The few artistic decisions that have been made have been made well: the limited range of soft, neutral rusts, blacks and grays; the substantial but still wafer-thin plaster tablets; the crumbling ridges of plaster that leaked through cracks in Buss’ molds that he leaves as faint clues to his process. Even the mini angle irons that support two of the pieces on the wall are perfectly chosen. The works ooze sensitivity.
There’s not much of the artist’s personality in them, except for its conspicuous absence. Where most artists use their work to shout their individuality at viewers, Buss is content to remain a facilitator: he enacts a scheme for capturing a suitably delectable natural texture then steps out of the way, preserving enough clues to his process so that viewers are aware of his diminished presence. Like the figure of a tiny pilgrim embedded in a Chinese landscape, Buss places himself alongside the viewer, as a spectator of his own pictures.
Like some Chinese landscapes, Buss’ pieces are also vertical in format, making them more bookish and more active—the margins closing in from the sides force the random splatters and smooshes into a relationship with gravity. Confined in a vertical rectangle, some are on top, trickling down, others welling up from the bottom, with a sense of animation they wouldn’t have if they were allowed to spread horizontally across a wide, landscape-format picture. Blots and tatters read more like faces or text, rather than rocks and water.
There’s an important difference, though. In Guo Xi’s painting above, each mark and texture is the result of direct, positive action by the artist; its vitality is evidence of the artist’s conscious ability to imbue his marks with that quality, not a byproduct of semi-random process.
Or, for a more contemporary, American example, take Brice Marden’s damnably authentic Cold Mountain series. Cold Mountain 6 (Bridge), above, makes the same, essential assertion of the identity between self and nature without Guo Xi’s layered symbolism, representational content, or fussy conventions. Marden and Guo Xi are forces of nature, Buss is nature’s midwife.

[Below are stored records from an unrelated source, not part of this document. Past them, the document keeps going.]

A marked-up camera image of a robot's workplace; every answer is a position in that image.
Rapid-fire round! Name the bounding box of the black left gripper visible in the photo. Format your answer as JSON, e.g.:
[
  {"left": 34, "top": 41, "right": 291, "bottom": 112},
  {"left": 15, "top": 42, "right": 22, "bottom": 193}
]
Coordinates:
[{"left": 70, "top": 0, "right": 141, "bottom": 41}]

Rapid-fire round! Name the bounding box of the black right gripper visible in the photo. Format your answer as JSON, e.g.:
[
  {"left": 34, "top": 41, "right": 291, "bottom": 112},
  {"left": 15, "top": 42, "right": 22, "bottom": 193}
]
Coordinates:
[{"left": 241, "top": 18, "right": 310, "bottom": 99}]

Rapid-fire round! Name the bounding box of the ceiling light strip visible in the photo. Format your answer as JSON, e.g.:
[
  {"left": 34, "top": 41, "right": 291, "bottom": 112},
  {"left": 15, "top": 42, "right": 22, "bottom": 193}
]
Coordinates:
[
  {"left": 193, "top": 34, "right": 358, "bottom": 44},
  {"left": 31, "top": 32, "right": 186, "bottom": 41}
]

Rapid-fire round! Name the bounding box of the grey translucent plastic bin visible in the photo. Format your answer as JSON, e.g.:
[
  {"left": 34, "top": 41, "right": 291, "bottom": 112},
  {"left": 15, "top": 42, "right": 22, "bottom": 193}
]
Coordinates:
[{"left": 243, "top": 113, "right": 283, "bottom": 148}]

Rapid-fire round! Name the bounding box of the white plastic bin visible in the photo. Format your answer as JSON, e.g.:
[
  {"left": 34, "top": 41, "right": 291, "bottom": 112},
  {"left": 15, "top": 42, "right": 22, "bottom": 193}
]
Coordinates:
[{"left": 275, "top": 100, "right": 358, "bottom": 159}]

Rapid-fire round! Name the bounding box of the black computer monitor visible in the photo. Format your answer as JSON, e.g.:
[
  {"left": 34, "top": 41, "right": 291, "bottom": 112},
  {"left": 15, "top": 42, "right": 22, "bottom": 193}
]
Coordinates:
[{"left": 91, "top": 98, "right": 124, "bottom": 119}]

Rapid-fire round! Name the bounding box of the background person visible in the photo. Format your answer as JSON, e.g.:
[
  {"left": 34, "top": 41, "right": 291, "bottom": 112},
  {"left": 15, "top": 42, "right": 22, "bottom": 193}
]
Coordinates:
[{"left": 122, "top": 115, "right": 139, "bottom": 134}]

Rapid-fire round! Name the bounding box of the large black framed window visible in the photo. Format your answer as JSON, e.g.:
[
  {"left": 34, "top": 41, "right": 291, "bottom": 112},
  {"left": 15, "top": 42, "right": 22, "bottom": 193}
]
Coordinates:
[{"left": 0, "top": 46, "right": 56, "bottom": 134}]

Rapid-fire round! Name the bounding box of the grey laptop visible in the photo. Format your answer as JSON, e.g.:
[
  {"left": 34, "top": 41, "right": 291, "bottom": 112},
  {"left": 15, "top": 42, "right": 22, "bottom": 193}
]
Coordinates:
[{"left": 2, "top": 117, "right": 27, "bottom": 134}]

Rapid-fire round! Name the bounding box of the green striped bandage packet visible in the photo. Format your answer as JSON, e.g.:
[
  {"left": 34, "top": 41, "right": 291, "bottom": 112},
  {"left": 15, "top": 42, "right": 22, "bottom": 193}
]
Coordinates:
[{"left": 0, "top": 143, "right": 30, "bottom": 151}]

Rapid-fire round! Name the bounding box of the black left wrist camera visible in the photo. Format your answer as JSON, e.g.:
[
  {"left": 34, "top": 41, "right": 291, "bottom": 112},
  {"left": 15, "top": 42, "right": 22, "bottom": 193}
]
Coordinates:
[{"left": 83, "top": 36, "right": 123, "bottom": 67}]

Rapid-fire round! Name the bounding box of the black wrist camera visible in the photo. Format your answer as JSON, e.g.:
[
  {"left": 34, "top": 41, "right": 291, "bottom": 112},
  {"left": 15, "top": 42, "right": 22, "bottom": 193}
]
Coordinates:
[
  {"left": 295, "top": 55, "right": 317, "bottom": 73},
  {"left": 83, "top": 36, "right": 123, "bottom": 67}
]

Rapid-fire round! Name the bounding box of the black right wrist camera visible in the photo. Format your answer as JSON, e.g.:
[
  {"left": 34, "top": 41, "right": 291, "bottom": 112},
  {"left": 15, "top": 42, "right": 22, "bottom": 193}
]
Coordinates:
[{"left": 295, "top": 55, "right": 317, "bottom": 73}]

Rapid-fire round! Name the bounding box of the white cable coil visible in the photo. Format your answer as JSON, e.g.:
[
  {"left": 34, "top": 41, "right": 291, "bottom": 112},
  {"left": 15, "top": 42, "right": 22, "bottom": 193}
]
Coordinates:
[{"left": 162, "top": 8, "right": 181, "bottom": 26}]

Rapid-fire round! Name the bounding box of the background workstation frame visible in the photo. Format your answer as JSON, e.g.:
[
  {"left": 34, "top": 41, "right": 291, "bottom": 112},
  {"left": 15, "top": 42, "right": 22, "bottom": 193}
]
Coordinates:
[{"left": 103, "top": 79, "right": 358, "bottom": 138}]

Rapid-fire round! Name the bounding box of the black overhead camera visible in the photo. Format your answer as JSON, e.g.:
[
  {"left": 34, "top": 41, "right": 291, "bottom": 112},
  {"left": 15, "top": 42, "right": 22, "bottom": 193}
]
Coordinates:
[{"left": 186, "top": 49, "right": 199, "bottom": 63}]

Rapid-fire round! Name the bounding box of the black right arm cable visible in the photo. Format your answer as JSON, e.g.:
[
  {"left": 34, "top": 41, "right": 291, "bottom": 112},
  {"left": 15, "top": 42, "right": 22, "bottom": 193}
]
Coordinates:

Even Marden used crutches: he relied on the vagaries of long shaky brushes (and the example of Asian painting traditions!) to help him let go; Buss is even more hands-off, letting the spread, flow and absorption of inks into his plaster panels create his images for him.
The refinement of Buss’ works is so easy to appreciate it might seem dumb. Over the weekend I spent an hour at Daltile, a high-end tile showroom, sorting through dozens of stone-like variations to find the perfect kitchen floor. Why did it take an hour? Because, even in floor tiles, nuances matter. The Daltile designers (who, after all, went to the same art schools as Buss) are going for the same understated naturalness, using some of the same techniques: textured, earthy materials, and semi-random process.
I’m not saying anyone could do it; on the contrary: it’s a mark of Buss’ skill that he makes it look easy. The impression of artlessness or lack of contrivance that Buss consistently achieves in his panels is one of their chief virtues. Despite their restful color and hands-off randomness, the panels never lapse into decorative blandness, like the tile sample.
His non-panel pieces don’t quite make it. The show includes a shelf full of standard black-bound sketchbooks, marked with printed or stamped blots on random pages. They’re not much of anything, and they’re not very interesting; the marks fill just enough of the books to push the remaining white space in the direction of lyricism: leafing through one, my first thought was that there was still plenty of perfectly good blank paper left; if I had one, I’d write haiku in it, or a dream diary.
James Buss: Outside the Phantastikon will be on view at Hello Project in Houston through November 8, 2014.
*They’re not, technically, paintings. I use the term to describe any flat, rectangular object hung where a painting ought to be.